An ultrasonic sensor is an instrument that measures the distance to an object using ultrasonic sound waves. As the name implies ultrasonic sensor operates on ultrasonic frequencies. Frequencies beyond our hearing range are known as ultrasonic frequencies. Those frequencies are above 20k Hertz. The transducer of the sensor acts as a microphone to receive and send the ultrasonic sound. Ultrasound travels faster than audible sound. An ultrasonic sensor consists of two main components: a transmitter and a receiver.

In addition to sending a pulse, a transducer can receive an echo as well. The transmitter of the module transmits an ultrasonic sound. This sound will be reflected if an object(like solids, liquids, granules, and powders) is present in front of the ultrasonic sensor. The reflected sound is received by the receiver present in the same module. The sensor determines the distance to a target by measuring time lapses between the sending and receiving of the ultrasonic pulse. By calculating the travel time and the speed of sound, the distance can be calculated.
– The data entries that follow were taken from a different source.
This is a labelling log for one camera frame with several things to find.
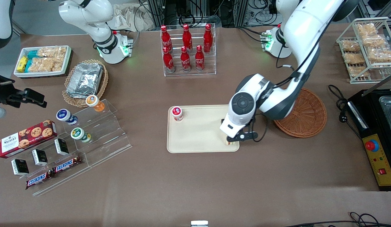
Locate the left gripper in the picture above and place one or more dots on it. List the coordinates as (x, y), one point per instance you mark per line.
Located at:
(222, 120)

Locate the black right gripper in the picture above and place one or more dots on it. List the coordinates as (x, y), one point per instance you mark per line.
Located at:
(2, 91)

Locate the triangular sandwich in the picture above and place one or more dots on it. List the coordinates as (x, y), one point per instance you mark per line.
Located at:
(230, 143)

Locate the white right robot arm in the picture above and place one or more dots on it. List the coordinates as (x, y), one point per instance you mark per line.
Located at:
(101, 34)

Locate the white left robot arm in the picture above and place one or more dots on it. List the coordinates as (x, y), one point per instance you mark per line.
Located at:
(306, 25)

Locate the beige plastic tray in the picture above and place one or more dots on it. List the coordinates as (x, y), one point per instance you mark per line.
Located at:
(195, 132)

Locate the white rectangular snack tray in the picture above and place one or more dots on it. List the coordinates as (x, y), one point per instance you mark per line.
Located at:
(67, 60)

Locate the light tan wicker basket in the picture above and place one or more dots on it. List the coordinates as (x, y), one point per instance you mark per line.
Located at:
(102, 83)

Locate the brown round wicker basket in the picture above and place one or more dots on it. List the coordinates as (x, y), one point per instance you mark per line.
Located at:
(309, 116)

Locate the teal snack packet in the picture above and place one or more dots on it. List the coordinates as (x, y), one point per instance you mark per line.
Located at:
(33, 54)
(28, 65)

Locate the yellow snack box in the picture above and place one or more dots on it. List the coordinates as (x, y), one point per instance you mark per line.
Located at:
(22, 64)

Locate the rice cracker pack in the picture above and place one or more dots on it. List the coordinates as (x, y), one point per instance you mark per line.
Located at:
(42, 64)
(60, 54)
(46, 52)

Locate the blue lid yogurt cup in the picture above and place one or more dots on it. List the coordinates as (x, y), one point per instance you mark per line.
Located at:
(64, 115)

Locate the red Walkers cookie box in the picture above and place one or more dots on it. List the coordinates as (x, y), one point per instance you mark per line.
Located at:
(25, 138)

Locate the small black white box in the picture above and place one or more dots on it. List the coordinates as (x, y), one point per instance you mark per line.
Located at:
(20, 167)
(40, 157)
(61, 146)

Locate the stacked foil containers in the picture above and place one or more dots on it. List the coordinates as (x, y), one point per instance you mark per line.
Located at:
(85, 80)

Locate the green lid yogurt cup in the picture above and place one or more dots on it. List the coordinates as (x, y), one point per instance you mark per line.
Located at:
(78, 134)

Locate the orange yogurt cup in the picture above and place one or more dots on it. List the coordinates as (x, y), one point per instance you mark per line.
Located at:
(94, 101)

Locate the red lid yogurt cup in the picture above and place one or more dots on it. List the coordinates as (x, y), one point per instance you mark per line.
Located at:
(177, 112)

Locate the Snickers chocolate bar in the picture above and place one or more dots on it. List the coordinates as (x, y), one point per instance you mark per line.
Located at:
(66, 164)
(37, 179)

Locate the clear acrylic bottle rack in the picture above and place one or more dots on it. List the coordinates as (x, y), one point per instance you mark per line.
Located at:
(211, 61)

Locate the red cola bottle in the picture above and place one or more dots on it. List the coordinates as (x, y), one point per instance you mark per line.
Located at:
(168, 61)
(208, 39)
(187, 39)
(199, 60)
(185, 61)
(166, 39)

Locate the clear acrylic stepped stand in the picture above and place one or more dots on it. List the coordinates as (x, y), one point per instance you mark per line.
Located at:
(107, 138)

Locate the crumpled beige bag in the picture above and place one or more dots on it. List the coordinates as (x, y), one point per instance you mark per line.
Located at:
(132, 17)

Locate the black machine base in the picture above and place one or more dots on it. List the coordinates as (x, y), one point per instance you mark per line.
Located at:
(369, 110)

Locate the bagged rice snack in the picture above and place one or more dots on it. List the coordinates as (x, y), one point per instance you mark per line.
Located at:
(381, 56)
(373, 41)
(350, 46)
(358, 71)
(367, 29)
(354, 58)

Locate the yellow emergency stop box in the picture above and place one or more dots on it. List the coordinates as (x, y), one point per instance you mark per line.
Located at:
(381, 164)

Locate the grey metal bar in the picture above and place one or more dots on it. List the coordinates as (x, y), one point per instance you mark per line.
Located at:
(380, 85)

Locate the clear rectangular container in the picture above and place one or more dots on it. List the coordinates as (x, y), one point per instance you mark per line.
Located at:
(389, 113)

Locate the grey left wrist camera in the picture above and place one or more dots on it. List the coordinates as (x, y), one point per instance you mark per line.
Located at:
(250, 136)

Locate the background equipment frame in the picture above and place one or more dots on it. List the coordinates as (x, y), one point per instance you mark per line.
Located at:
(170, 12)
Using the room-temperature speed of sound in air, 343 m/s, we can quickly find the distance, keeping in mind that the noise travels in both directions—to and from the target. As a result, we get the following velocity-time equation

Time = [(Distance * 2) /Speed of Sound] X 1000
          

An ultrasonic sensor type flow and level sensor is a non-contact sensor that uses ultrasonic waves to measure the level of liquid or solid materials in a container.

Level Sensor

An ultrasonic sensor type level sensor is a device that measures the level of liquid in a tank, well, pit, lake, or other body of liquid. It works by emitting a high frequency acoustic pulse from its transducer. The pulse travels through the air gap, reflects against the liquid surface and returns to the transducer. The ultrasonic level sensor measures the pulse time of flight and converts this into level height or distance. This continuous level measurement is based on the travel time of ultrasonic pulses to the surface of the medium and back. When installing the sensor, the typical block distance has to be considered. Rough liquid surfaces and the changed angle during filling and emptying granulated solids influence the reflection of the ultrasonic pulses and may impact measurement.

Flow Sensor

A flow sensor is an electronic device that measures or regulates the flow rate of liquids and gasses within pipes and tubes. Flow sensors are generally connected to gauges to render their measurements, but they can also be connected to computers and digital interfaces. They are commonly used in HVAC systems, medical devices, chemical factories, and septic systems. Flow sensors are able to detect leaks, blockages, pipe bursts, and changes in liquid concentration due to contamination or pollution. Flow sensors can be divided into two groups: contact and non-contact flow sensors. Contact flow sensors are used in applications where the liquid or gas measured is not expected to become clogged in the pipe when it comes into contact with the sensor’s moving parts. In contrast, non-contact flow sensors have no moving parts, and they are generally used when the liquid or gas being monitored would be otherwise contaminated or physically altered by coming into contact with moving parts.

Applications

• Automotive and industrial applications have been mentioned multiple times as they are extremely common applications of ultrasonic sensors, but they have many other potential uses.
• Due to their ability to detect transparent materials, they are often used for liquid-level sensing. For liquids that need to remain pure or are toxic/corrosive, this can be beneficial as ultrasonic sensors are non-contact.
• Object detection can be used in many industries including manufacturing facilities to detect people, boxes, vehicles, pallets, etc. Of course, applications are only limited by the creativity of the system designer.
• Measuring distance is an essential factor in many applications such as robotic control, vehicle detection, etc. There is a great deal of benefit from optical and sound sensors. High-frequency sound waves reflect from boundaries to produce distinct echo patterns. Also, they can be found in parking technology and collision safety systems. Ultrasonic sensors are a great solution for the detection of clear objects. Ultrasonic technology has many applications in a processing plant. It is praised for its versatility, accuracy, and reliability.